= Problem details =
Track down each line below containing the string "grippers" and copy it.
◆ ◆ ◆ ◆ ◆
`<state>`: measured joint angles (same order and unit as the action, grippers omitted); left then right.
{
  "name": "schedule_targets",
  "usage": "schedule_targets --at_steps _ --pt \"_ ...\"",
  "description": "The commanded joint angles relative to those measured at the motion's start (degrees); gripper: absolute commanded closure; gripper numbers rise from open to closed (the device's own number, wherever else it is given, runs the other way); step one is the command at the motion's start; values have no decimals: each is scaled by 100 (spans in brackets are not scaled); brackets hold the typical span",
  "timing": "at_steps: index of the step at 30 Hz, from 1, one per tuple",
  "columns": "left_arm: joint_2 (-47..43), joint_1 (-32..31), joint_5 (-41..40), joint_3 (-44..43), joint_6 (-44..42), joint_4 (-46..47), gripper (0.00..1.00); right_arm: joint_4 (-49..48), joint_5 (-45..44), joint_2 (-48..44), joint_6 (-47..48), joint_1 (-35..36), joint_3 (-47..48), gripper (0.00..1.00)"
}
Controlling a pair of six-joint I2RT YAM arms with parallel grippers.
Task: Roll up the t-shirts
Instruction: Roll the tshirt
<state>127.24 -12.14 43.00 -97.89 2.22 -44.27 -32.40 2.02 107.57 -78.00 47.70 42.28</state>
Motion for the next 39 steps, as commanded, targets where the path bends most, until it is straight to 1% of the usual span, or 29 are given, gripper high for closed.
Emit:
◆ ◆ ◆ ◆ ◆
= Completed exercise =
`<state>`: measured joint angles (same order and unit as the action, grippers omitted); left then right.
Controlling a pair of six-joint I2RT YAM arms with parallel grippers.

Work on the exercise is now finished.